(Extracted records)

──────

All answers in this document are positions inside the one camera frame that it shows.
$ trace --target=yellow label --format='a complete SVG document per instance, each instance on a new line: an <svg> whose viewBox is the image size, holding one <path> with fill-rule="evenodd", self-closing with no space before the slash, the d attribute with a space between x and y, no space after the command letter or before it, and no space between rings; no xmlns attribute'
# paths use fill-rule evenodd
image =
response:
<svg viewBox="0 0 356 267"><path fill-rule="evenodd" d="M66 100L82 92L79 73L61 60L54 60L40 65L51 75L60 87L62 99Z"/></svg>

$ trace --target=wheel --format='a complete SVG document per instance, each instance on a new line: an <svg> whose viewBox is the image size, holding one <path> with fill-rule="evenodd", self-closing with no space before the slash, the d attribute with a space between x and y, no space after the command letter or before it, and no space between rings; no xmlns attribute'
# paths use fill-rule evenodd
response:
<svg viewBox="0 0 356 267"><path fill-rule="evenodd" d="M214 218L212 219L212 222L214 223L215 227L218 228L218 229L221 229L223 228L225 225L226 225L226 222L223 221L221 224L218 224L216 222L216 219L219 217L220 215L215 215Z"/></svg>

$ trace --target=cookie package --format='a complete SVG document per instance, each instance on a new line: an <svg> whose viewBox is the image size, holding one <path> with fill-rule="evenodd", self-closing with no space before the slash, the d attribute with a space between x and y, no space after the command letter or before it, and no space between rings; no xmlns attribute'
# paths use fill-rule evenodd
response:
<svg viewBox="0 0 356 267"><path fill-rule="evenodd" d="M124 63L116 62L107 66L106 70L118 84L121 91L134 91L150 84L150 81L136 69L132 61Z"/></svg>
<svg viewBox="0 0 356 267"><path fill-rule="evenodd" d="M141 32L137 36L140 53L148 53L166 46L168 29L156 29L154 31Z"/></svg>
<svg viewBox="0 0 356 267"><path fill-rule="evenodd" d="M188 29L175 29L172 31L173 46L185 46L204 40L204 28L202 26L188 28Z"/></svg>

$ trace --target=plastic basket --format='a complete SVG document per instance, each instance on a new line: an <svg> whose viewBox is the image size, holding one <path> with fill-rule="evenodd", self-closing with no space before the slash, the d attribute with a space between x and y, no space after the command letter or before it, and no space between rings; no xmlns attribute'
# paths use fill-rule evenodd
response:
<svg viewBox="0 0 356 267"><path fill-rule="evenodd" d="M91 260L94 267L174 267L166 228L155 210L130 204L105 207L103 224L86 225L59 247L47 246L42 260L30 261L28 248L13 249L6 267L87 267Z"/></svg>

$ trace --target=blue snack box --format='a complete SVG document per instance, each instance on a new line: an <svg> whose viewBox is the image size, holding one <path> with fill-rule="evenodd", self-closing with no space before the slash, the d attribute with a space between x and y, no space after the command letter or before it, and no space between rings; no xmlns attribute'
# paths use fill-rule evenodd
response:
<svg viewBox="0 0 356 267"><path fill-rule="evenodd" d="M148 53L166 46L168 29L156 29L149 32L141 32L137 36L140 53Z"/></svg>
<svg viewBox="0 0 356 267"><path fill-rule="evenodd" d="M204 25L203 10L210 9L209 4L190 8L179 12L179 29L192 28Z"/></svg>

──────

Work item -
Transcribe every entry exactly.

Written answer -
All answers in this document are positions inside the one camera frame that it shows.
$ trace --target=yellow label --format='a complete SVG document per instance, each instance on a new line: an <svg> whose viewBox is the image size, holding one <path> with fill-rule="evenodd", self-closing with no space before the slash, the d attribute with a space between x and y, no space after the command letter or before it, and no space between rings; no xmlns attribute'
# paths use fill-rule evenodd
image =
response:
<svg viewBox="0 0 356 267"><path fill-rule="evenodd" d="M66 100L82 92L79 73L61 60L54 60L40 65L51 75L60 87L62 99Z"/></svg>

$ trace --target=wheel --format='a complete SVG document per instance, each instance on a new line: an <svg> whose viewBox is the image size, holding one <path> with fill-rule="evenodd", self-closing with no space before the slash, the d attribute with a space between x and y, no space after the command letter or before it, and no space between rings; no xmlns attribute'
# paths use fill-rule evenodd
response:
<svg viewBox="0 0 356 267"><path fill-rule="evenodd" d="M214 218L212 219L212 222L214 223L215 227L218 228L218 229L221 229L223 228L225 225L226 225L226 222L223 221L221 224L218 224L216 222L216 219L219 217L220 215L215 215Z"/></svg>

$ trace --target=cookie package --format='a complete SVG document per instance, each instance on a new line: an <svg> whose viewBox is the image size, holding one <path> with fill-rule="evenodd", self-closing with no space before the slash, the d attribute with a space between x and y, no space after the command letter or before it, and no space between rings; no xmlns attribute'
# paths use fill-rule evenodd
response:
<svg viewBox="0 0 356 267"><path fill-rule="evenodd" d="M124 63L116 62L107 66L106 70L118 84L121 91L134 91L150 84L150 81L136 69L132 61Z"/></svg>
<svg viewBox="0 0 356 267"><path fill-rule="evenodd" d="M141 32L137 36L140 53L148 53L166 46L168 29L156 29L154 31Z"/></svg>
<svg viewBox="0 0 356 267"><path fill-rule="evenodd" d="M188 29L175 29L172 31L173 46L185 46L204 40L204 28L202 26L188 28Z"/></svg>

$ trace --target=plastic basket --format='a complete SVG document per instance, each instance on a new line: an <svg> whose viewBox is the image size, holding one <path> with fill-rule="evenodd", self-closing with no space before the slash, the d attribute with a space between x and y, no space after the command letter or before it, and no space between rings; no xmlns attribute'
# paths use fill-rule evenodd
response:
<svg viewBox="0 0 356 267"><path fill-rule="evenodd" d="M91 260L94 267L174 267L166 228L155 210L130 204L105 207L103 224L86 225L59 247L47 246L42 260L30 261L28 248L13 249L6 267L87 267Z"/></svg>

$ trace --target=blue snack box --format='a complete SVG document per instance, each instance on a new line: an <svg> whose viewBox is the image size, holding one <path> with fill-rule="evenodd", self-closing with no space before the slash, the d attribute with a space between x and y, no space after the command letter or before it, and no space between rings; no xmlns attribute'
# paths use fill-rule evenodd
response:
<svg viewBox="0 0 356 267"><path fill-rule="evenodd" d="M148 53L166 46L168 29L156 29L149 32L141 32L137 36L140 53Z"/></svg>
<svg viewBox="0 0 356 267"><path fill-rule="evenodd" d="M204 25L203 10L210 9L209 4L190 8L179 12L179 29L192 28Z"/></svg>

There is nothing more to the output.